* [Problem details] Examine the material below. Gather every line in which the string "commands" appears.

* [Given records]
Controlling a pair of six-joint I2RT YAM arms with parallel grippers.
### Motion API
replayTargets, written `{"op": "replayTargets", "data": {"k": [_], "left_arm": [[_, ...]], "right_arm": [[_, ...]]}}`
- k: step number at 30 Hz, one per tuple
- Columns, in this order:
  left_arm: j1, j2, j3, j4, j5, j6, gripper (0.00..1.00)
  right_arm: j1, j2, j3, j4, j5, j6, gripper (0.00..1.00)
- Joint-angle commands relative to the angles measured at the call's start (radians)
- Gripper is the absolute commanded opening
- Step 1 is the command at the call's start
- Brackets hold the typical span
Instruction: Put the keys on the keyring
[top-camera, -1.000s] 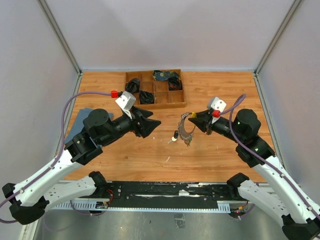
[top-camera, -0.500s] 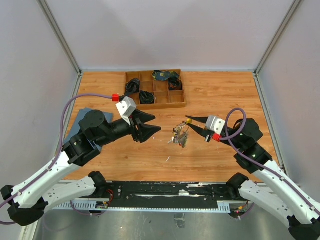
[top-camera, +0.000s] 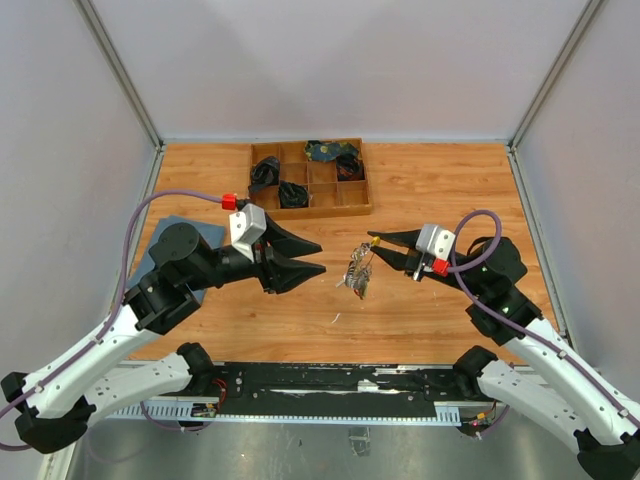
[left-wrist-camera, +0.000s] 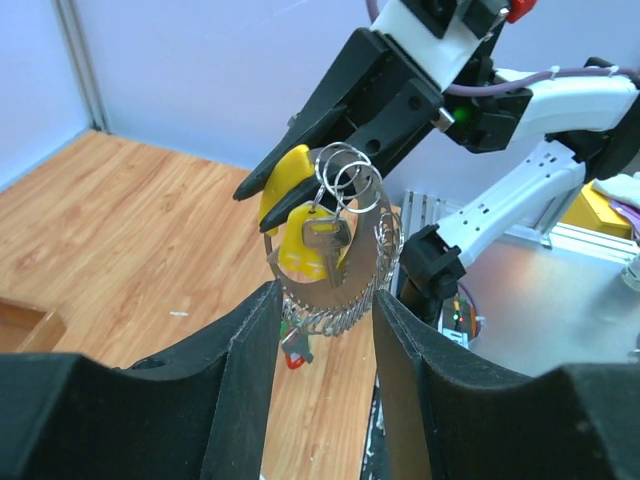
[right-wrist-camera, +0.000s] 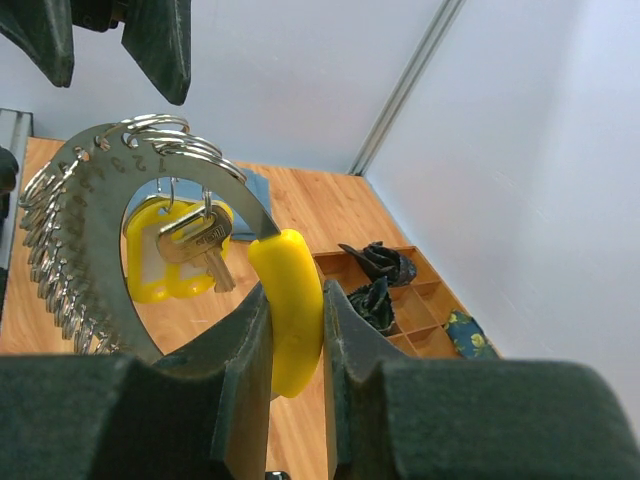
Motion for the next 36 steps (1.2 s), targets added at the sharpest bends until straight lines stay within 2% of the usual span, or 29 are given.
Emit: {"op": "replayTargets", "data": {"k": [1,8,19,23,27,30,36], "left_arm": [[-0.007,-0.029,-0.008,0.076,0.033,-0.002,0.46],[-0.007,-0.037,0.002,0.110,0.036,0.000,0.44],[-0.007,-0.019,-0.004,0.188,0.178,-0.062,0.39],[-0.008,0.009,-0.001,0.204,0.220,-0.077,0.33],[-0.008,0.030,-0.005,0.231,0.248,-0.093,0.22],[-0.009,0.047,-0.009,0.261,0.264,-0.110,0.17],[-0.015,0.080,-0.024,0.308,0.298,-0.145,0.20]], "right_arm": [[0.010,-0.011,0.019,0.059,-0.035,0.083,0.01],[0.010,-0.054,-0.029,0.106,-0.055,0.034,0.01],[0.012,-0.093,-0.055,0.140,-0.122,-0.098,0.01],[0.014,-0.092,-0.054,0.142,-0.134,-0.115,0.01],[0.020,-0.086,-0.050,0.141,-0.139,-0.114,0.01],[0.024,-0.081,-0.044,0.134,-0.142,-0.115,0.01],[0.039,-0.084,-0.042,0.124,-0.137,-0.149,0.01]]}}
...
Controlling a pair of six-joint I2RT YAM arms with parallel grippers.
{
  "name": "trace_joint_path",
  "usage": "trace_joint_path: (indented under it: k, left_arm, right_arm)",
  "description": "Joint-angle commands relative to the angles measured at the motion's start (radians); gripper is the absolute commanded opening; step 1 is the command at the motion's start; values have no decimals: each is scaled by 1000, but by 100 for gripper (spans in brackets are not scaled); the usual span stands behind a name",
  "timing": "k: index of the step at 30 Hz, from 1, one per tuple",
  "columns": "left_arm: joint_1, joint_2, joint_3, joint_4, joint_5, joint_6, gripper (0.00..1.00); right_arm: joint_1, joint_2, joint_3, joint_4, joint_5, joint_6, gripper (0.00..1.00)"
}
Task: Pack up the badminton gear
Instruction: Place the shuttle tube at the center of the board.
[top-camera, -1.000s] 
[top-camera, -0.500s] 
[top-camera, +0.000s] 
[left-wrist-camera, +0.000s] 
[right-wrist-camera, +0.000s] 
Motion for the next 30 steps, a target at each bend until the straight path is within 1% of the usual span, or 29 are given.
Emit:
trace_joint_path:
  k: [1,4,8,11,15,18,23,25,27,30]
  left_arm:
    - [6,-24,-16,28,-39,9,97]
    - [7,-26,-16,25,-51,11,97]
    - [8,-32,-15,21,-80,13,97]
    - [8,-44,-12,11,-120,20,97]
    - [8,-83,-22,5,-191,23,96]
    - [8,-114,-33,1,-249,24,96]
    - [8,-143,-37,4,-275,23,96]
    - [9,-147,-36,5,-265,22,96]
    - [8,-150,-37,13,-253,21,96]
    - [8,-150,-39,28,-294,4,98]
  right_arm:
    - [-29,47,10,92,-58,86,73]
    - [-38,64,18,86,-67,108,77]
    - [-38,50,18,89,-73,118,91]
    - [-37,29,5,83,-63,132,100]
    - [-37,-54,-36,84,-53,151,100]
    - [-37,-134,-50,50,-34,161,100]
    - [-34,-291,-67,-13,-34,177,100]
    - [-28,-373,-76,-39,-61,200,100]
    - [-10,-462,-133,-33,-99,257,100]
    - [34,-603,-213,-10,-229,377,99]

* [Result]
- Joint-angle commands relative to the angles measured at the call's start (radians)
  "description": "Joint-angle commands relative to the angles measured at the motion's start (radians); gripper is the absolute commanded opening; step 1 is the command at the motion's start; values have no decimals: each is scaled by 1000, but by 100 for gripper (spans in brackets are not scaled); the usual span stands behind a name",

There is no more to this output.